Seriously? Bird Droppings started a war? Yeah! The Spanish landed on the Chincha Islands whose only notable feature was that birds really, really loved defecating on them. These islands were claimed by Peru. The islands’ reserves of guano were valuable as a fertiliser, but the Spanish mainly wanted it to show they didn’t think Peru was a proper country and they could take stuff from Peru’s islands whenever they wanted. Peru disagreed and boom, a war started. After a few naval battles both sides claimed to have won.

2. The Golden Stool (The Ashanti Empire vs Great Britain)

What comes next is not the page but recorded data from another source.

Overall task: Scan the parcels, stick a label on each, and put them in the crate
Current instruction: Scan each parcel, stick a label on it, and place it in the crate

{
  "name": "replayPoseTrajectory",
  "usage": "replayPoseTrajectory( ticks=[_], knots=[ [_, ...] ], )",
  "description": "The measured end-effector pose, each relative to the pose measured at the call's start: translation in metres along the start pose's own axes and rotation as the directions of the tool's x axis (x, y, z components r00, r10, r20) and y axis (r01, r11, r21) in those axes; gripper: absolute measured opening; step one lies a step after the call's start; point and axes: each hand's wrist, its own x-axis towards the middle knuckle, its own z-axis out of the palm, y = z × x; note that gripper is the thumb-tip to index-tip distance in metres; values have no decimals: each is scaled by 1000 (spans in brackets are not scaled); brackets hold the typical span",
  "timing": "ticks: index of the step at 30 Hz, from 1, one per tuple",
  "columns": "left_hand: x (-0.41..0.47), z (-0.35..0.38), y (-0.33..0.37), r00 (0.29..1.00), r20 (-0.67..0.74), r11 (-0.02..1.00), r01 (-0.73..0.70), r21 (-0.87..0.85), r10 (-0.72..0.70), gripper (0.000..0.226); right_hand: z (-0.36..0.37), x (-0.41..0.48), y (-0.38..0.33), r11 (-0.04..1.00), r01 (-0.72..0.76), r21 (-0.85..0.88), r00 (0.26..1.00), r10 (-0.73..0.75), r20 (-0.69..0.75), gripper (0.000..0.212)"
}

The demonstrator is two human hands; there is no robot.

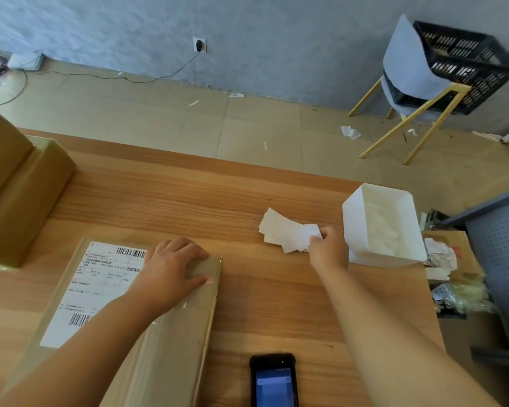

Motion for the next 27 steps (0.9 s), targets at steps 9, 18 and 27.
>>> replayPoseTrajectory(
  ticks=[9,18,27],
  knots=[
    [-23,-12,12,996,-67,988,-66,-140,57,34,-15,-59,-22,675,-155,721,984,43,171,10],
    [-64,-51,2,980,121,731,198,-653,-158,8,-7,-173,-60,642,-59,765,940,-223,260,13],
    [-98,-76,-44,978,146,572,207,-794,-150,21,24,-246,-86,637,-88,766,911,-260,321,10]
  ],
)
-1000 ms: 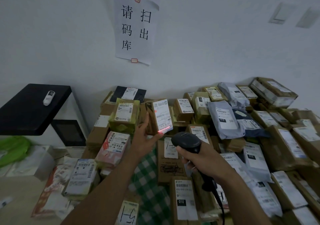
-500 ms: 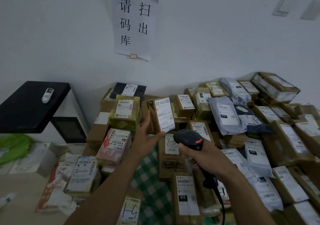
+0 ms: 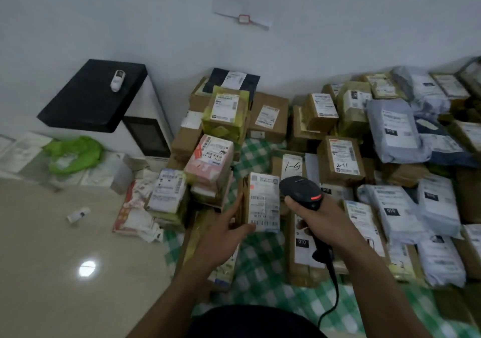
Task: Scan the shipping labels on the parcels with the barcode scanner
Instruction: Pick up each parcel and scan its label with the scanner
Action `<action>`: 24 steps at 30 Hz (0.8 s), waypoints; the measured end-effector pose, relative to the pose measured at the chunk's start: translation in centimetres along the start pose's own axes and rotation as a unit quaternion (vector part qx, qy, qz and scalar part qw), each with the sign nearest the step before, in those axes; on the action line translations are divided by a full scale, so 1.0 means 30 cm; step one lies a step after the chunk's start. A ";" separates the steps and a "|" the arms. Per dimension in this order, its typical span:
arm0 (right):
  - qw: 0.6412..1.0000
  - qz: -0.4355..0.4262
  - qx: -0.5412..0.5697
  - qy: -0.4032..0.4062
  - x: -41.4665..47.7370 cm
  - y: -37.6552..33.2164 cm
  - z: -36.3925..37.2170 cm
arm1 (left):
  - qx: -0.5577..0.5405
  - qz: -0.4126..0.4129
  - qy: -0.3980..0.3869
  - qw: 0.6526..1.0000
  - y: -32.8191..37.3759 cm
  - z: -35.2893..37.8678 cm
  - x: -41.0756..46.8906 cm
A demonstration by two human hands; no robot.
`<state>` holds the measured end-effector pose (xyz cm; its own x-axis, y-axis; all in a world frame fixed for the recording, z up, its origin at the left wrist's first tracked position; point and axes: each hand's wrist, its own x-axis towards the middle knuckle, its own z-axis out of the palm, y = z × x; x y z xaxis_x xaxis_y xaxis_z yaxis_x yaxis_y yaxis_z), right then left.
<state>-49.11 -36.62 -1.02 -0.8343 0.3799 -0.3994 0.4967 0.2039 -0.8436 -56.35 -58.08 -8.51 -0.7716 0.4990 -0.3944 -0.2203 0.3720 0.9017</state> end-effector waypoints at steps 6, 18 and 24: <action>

Almost every house has got a special spot, thing or a place which is trated sacredly by the people of the house and you better not mess with those special ‘sacred’ things. The same happened here. There was a Golden stool in the Ashanti Empire. The stool was sacred, believed to house not only the authority of the chief, but also the spirit of the Ashanti nation, as well as the souls of the living, dead and yet to be born. You might have guessed where the story is going! The king of Ashanti Empire had been exiled and the empire was left without an in-charge. In March 1900, the British General Hodgson entered the Ashanti capital and said that since the Ashanti lands were under the rule of the Queen, they had better fetch him this sacred Golden Stool and things started to fall apart. The people united and declared a war on the British troops! Alas, the Ashanti Empire lost on the battle field in the end.

3. The War of Jenkins’ Ear (Great Britain vs Spain)

Though this is not too funny, it’s outright ridiculous. Will you wage a war on someone for the things happened several years ago? In 1738, a British mariner, Robert Jenkins, displayed a severed, decomposing ear before the members of Parliament. In his testimony, he claimed that a Spanish coastguard officer had sliced off his ear seven years earlier as punishment for smuggling. Soon The British declared a war on Spain. There were clashes between The British and Spain earlier and this acted as a fuel to wage a war. At the end, it was a draw.

4. The Pig War (Great Britain vs America)

In 1859, America and Britain were fighting over boundaries. Apparently, Lyman Cutlar, an American farmer who had moved onto the island claiming rights to live there under the Donation Land Claim Act, found a large black pig rooting in his garden, so he shot and killed the pig…which turned out to be owned by Irishman Charles Griffin. This led British authorities to threaten to arrest Cutlar, and American settlers called for military protection, creating The Pig War. During the duration of the war, there was no actual combat, According to the National Parks Service, the only threat to the peace during the war’s 13 years was an extravagant supply of liquor…meaning the pig was the only casualty of the war.